There is a famous story of when Bodhidharma arrived in China after having sat in meditation in a cave for nine years.
Upon arrival in China, the Emperor Wu Di, a devout Buddhist himself, requested an audience with Bodhidharma (in 520 A.D.). During their initial meeting, Wu Di asked Bodhidharma what merit he had achieved for all of his good deeds for building numerous temples and endowing monasteries throughout his empowered territory. Bodhidharma replied, "None at all." Perplexed, the Emperor then asked, "Well, what is the fundamental teaching of Buddhism?" "Vast emptiness," was the bewildering reply. "Listen," said the Emperor, now losing all patience, "just who do you think you are?" "I have no idea," Bodhidharma replied. With this, Bodhidharma was banished from the Court.
An idea that Richard Dawkins proposes in his books is that of memes as a basis for cultural evolution in analogy with genes and this idea is further developed by thinkers such as Susan Blackmore and others. I think its a compelling argument, but exactly what the physical basis is of a meme is, is more ambiguous than the parallel case of genetic evolution. Dawkins proposes that many cultural entities can be seen as widespread simply because they are 'memeplexes'/meme-complexes, which are good at reproducing. He describes religions in this way, describing them as a 'virus of the mind'. They are not necessarily 'true' and not necessarily serving the best interests of the 'host', just prevalent because they are good at spreading. I recommend reading Dawkins' books to fully understand the argument, but this article is a good introduction.
I find this argument an interesting way to explain some of the features of religion eg. the raising of blind faith over evidence to a virtue, but needless to say I can only see it as part of the truth.
These arguments are further developed by Susan Blackmore in The Meme Machine. Interestingly Blackmore is a long-time practitioner of Zen. And she presents Zen with its detachment from belief and thought, its iconoclasm and 'kill the Buddha!' proclamations is really a memetic 'antiseptic' rather than a meme. I was persuaded that this was not just a matter of personal bias on her part although I'd suggest (and did by email) that Zen could be seen as an antidote to memes which is itself wrapped in a memeplex of its own. The 'raft' of the dharma is the memeplex, but Buddhism (correctly understood) aknowledges the provisional nature of this cultural vehical.

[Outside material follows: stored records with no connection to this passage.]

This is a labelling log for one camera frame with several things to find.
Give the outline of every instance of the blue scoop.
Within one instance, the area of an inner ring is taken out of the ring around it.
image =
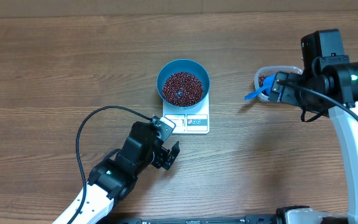
[[[273,85],[274,77],[275,77],[275,75],[271,75],[271,76],[265,78],[263,86],[255,91],[253,91],[252,93],[249,93],[248,95],[246,95],[246,97],[244,99],[245,100],[253,99],[257,95],[259,95],[259,93],[262,93],[263,91],[265,91],[265,94],[269,96],[270,89],[272,88],[272,85]]]

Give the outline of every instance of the beans in container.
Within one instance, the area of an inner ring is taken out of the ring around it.
[[[262,87],[263,85],[264,85],[264,81],[265,81],[265,79],[267,78],[267,76],[266,75],[261,75],[260,77],[259,77],[259,87]]]
[[[164,83],[162,96],[175,106],[193,106],[203,97],[203,84],[189,72],[176,72]]]

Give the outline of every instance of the white scale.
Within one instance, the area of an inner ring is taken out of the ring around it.
[[[163,116],[176,124],[173,134],[208,134],[209,133],[209,93],[194,108],[181,110],[162,104]]]

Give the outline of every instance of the green led light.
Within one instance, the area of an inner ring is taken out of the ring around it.
[[[351,77],[352,77],[352,81],[358,80],[358,76],[357,76],[357,75],[351,75]]]

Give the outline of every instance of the wooden table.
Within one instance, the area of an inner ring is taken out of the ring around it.
[[[209,72],[211,132],[171,136],[166,146],[181,146],[174,166],[147,168],[113,213],[233,217],[294,204],[345,213],[331,122],[244,101],[259,68],[302,68],[301,37],[330,28],[358,61],[358,11],[0,19],[0,223],[56,219],[81,189],[75,135],[85,116],[105,105],[161,115],[156,77],[177,58]],[[92,118],[81,137],[85,172],[140,120]]]

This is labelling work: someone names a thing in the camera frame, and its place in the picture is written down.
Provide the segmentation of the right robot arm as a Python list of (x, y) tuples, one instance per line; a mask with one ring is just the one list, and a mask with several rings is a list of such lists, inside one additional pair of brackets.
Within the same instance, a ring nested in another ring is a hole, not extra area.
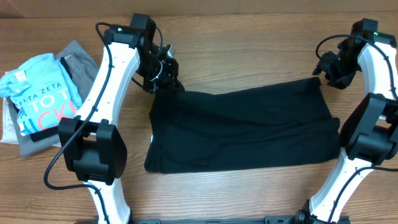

As you can see I tend to regard the religious aspects of contemporary Buddhism as rather dogmatic and unhealthy. While declining slightly in many parts of Asia, Buddhism is on the rise in the West - in some regions eg. Australia, Scotland and South-West England census data suggests that it is the fastest growing religion ('Jedi' doesn't count as an officially recognised religion, sorry :)). The two most popular sects are Tibetan and Zen. I'd suggest that many people drawn to Buddhism are are attracted by its anti-dogmatic traits compared with Christianity which has been on a slow decline in these areas for many years. Buddhism is in a process of adaptation for the west and I'd suggest that this is a good opportunity to cast off some of the dogmatic and religious baggage it has aquired on its travels.
I'm not the first westerner to suggest this of course - here are some links to individuals who are cutting away the cultural trappings in one way or another to reach through to the essenceless essence of Buddhism:
But let's not forget that any desire we may have to adjust Buddhism to our tastes itself arises from our own modern cultural trappings.